Single-cell storms sound just like it looks, it’s one storm by itself. These are usually very small, brief storms. They’re weak and that is the reason why they don’t last that long. When we see these, they normally produce heavy rain and lightning. Sometimes they can go severe, but it’s a little less common to see these storms produce severe qualities.
Another type of storm is multi-cell. It’s similar to a single cell except that we start to see more storms developing along the same storm, forming a cluster. The reason why this is happening is due to a thing that we call a gust front. A gust front is when rain-cooled air gets pushed out ahead of the storm. That cold air wants to sink and the warm air around it wants to rise. These storms can produce hail, strong winds, brief tornadoes, and flash flooding.
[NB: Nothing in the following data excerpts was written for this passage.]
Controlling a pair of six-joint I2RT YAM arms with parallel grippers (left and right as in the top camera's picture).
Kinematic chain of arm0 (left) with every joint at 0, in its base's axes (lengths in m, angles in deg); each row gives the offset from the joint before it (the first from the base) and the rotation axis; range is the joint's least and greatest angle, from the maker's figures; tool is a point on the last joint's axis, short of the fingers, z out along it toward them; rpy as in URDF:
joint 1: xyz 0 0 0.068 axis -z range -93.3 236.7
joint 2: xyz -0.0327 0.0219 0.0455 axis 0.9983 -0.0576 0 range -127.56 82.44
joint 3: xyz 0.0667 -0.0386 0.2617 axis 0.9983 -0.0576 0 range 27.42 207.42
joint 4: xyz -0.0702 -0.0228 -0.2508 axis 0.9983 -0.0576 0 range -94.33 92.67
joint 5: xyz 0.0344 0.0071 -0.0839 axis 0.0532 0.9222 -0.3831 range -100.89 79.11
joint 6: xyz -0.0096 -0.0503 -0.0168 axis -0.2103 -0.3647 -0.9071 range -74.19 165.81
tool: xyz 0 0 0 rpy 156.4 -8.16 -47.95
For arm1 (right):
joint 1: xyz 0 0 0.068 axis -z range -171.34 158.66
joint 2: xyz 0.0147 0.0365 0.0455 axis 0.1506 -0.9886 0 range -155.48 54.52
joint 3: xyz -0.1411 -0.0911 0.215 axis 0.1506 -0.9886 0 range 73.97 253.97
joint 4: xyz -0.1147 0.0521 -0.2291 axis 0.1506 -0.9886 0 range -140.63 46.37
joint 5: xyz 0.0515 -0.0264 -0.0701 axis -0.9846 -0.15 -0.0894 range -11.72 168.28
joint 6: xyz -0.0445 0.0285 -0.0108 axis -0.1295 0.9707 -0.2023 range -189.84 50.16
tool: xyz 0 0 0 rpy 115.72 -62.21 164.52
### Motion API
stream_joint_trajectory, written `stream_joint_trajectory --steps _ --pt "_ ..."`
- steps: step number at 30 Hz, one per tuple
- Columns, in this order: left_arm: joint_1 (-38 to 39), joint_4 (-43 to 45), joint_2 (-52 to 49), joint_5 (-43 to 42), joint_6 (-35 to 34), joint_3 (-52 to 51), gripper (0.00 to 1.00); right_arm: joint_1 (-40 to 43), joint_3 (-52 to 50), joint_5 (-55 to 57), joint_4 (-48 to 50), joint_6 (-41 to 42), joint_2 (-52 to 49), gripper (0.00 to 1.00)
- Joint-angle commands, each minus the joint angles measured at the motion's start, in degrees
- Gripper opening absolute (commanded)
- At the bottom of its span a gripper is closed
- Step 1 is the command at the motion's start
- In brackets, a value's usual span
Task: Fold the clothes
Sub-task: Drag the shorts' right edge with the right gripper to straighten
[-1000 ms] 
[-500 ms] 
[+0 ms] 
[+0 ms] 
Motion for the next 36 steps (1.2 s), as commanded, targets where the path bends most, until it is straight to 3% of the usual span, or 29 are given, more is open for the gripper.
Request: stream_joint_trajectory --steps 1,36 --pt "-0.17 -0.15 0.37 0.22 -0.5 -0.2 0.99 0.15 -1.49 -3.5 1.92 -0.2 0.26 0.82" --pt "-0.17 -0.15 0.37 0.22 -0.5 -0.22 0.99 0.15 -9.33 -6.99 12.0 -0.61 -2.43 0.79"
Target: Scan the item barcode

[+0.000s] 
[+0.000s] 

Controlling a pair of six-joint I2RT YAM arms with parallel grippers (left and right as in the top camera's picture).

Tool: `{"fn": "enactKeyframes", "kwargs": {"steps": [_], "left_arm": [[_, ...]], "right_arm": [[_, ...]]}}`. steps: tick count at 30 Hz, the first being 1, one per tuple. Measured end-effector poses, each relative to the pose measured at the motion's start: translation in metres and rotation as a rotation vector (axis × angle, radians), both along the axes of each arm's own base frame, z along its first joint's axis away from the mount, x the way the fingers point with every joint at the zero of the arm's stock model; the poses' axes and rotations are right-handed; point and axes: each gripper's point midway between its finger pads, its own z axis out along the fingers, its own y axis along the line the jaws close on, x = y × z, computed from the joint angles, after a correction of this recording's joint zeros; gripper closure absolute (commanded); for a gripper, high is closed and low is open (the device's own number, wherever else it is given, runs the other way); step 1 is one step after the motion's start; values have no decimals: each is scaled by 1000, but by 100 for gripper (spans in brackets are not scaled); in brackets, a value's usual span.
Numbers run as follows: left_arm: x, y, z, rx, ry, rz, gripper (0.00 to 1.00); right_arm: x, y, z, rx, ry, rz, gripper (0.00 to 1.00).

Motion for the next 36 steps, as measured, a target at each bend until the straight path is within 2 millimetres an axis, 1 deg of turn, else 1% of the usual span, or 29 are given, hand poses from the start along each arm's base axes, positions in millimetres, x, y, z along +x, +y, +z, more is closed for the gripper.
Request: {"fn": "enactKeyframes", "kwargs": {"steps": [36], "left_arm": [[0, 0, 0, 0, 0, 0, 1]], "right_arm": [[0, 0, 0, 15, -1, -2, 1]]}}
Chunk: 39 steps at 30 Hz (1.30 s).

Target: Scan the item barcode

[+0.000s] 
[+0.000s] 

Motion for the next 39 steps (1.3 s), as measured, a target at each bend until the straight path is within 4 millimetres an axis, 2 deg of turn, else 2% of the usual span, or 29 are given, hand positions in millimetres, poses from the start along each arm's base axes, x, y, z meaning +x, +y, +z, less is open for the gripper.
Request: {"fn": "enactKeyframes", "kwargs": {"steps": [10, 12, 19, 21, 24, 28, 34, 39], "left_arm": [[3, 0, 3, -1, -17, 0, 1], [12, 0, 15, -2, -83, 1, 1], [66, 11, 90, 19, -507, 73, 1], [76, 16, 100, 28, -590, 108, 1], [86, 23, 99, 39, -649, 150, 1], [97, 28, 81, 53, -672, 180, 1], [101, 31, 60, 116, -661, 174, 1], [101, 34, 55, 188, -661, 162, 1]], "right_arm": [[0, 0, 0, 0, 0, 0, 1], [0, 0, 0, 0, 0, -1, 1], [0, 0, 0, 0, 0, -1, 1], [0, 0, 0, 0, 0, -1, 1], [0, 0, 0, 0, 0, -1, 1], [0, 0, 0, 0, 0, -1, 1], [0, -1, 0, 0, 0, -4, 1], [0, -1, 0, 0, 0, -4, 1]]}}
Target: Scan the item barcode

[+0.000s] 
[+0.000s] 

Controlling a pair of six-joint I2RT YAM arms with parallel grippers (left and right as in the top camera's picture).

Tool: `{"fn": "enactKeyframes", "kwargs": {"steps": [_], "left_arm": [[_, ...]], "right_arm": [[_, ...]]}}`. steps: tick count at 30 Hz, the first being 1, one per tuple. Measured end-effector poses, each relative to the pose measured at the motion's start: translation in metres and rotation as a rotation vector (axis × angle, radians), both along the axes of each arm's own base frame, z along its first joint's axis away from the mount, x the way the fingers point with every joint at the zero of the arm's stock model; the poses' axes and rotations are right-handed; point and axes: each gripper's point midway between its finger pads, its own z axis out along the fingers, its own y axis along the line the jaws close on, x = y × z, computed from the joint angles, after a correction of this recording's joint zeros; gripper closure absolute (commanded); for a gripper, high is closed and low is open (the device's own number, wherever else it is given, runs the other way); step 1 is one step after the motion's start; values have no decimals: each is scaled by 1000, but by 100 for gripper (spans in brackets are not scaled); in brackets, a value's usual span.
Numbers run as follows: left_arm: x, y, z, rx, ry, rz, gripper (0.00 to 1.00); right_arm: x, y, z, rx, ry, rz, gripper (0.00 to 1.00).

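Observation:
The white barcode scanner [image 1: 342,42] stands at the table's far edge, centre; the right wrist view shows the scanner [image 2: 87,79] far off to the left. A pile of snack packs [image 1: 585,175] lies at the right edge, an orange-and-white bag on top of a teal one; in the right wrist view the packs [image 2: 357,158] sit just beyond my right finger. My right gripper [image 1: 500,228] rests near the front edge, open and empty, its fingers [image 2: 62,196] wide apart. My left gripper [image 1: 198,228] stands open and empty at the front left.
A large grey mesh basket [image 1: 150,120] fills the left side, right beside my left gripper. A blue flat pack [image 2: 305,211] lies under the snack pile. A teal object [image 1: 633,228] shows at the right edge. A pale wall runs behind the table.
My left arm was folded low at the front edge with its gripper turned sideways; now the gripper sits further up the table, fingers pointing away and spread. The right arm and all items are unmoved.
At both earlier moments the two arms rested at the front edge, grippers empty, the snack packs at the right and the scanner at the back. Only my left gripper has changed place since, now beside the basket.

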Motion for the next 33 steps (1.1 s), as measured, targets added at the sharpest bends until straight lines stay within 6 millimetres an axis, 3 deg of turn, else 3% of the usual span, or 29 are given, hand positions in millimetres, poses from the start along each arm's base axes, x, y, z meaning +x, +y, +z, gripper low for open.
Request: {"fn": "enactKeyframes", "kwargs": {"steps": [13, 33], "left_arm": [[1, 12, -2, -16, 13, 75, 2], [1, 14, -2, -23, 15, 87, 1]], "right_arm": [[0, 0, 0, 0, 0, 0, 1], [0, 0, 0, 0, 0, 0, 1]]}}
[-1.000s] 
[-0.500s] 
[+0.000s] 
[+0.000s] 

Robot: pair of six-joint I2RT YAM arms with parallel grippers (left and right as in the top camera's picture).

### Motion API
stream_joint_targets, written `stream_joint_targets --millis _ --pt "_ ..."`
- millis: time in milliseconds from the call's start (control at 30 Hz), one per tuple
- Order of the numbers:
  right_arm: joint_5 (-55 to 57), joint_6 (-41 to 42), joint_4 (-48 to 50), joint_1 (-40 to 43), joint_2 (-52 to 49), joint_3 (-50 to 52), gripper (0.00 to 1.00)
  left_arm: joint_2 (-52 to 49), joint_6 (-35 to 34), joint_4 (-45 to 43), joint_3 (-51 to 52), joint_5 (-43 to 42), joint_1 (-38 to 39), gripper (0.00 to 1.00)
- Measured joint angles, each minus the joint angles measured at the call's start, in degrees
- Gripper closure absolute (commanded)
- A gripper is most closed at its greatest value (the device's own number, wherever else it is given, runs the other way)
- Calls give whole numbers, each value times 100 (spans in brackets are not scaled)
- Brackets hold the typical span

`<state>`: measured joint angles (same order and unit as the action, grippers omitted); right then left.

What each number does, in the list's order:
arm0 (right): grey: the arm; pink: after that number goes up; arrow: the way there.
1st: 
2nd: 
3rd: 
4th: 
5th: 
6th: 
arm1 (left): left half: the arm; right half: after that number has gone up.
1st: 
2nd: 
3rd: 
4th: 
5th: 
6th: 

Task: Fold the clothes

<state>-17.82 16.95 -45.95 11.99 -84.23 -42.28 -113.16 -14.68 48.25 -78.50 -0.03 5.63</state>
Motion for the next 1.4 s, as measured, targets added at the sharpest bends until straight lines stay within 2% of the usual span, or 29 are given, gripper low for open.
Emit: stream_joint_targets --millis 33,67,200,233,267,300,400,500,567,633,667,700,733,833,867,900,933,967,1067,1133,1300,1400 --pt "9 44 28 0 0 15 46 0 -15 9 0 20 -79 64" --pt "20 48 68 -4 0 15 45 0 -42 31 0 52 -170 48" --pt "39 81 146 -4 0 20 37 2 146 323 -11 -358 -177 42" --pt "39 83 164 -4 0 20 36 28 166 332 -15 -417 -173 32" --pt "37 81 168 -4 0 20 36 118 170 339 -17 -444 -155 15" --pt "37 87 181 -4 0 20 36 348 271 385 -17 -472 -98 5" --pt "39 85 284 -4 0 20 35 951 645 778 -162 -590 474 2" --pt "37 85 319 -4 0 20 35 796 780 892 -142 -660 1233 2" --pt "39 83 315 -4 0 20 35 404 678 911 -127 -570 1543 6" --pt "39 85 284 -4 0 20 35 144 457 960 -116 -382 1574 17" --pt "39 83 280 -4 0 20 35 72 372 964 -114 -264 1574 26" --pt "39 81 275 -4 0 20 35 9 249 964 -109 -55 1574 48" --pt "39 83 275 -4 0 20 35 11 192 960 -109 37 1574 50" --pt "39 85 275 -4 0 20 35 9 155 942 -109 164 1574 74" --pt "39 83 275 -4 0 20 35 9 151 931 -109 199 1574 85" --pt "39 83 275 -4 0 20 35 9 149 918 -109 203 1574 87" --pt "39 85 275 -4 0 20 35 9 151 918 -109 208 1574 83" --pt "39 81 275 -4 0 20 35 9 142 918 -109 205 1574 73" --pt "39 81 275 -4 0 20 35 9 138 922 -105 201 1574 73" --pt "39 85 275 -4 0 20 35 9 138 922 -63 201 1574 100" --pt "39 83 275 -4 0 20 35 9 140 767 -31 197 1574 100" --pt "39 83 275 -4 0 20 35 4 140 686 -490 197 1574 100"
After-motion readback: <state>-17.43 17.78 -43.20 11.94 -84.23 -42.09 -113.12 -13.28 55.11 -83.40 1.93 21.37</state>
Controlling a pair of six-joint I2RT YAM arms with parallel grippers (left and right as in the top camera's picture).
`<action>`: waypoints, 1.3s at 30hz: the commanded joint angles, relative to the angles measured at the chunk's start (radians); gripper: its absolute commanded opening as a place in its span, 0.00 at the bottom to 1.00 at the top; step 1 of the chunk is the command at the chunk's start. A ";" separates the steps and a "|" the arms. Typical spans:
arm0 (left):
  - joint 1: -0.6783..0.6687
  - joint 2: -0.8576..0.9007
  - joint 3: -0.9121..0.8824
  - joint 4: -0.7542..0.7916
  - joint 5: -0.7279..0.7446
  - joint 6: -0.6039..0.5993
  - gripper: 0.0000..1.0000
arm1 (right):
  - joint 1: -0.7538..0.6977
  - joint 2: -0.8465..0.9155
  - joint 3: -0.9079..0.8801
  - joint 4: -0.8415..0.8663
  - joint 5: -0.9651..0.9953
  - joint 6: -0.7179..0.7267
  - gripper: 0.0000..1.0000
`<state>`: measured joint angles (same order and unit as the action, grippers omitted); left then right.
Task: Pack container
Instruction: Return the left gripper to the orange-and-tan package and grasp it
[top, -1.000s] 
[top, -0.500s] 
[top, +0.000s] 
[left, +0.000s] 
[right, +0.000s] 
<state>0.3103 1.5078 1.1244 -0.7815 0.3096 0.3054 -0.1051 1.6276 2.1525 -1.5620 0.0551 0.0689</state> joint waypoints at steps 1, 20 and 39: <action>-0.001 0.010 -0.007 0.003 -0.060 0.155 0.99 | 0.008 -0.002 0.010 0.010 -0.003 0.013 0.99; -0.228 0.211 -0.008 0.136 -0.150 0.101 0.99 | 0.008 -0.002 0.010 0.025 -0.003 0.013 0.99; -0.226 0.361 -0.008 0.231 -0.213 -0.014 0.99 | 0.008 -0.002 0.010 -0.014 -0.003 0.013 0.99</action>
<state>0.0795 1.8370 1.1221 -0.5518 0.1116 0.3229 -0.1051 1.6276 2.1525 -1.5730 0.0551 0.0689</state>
Eventually, the clusters of storms can start to merge into one big line. And this is what we call a squall line. These are storms that can extend over multiple miles. Basically, all it is is just one long line wall of clouds. Usually, the part of the storm that is severe is the leading edge of that line. The front end of the storm can produce some heavy rain, some strong straight-line winds, and it’s a little less tornado-prone, but sometimes we get little kinks in that line. And when we do that can produce some QLCS tornadoes. QLCS tornadoes are brief and very short-lived.
The storms that usually produce our violent tornadoes are what we call supercells. With a supercell, you’ll start to see an anvil or some clouds moving out from the top of the storm. You’ll also see some overshooting top, so some clouds that continue to build their way up in the atmosphere. They usually have a pretty level base on the bottom. In order to be a supercell, the storm has to have a rotating updraft, which is just a column of air that is rotating but the draft is going upwards in the atmosphere. These are the storms that can produce all types of severe weather we’re talking heavy rain, large hail even up to the size of a grapefruit, damaging winds up to about 80 miles per hour, and also the violent strong long-track tornadoes. Now thankfully, we don’t see those as often here in the ArkLaMiss are a little bit more prone to those squall lines.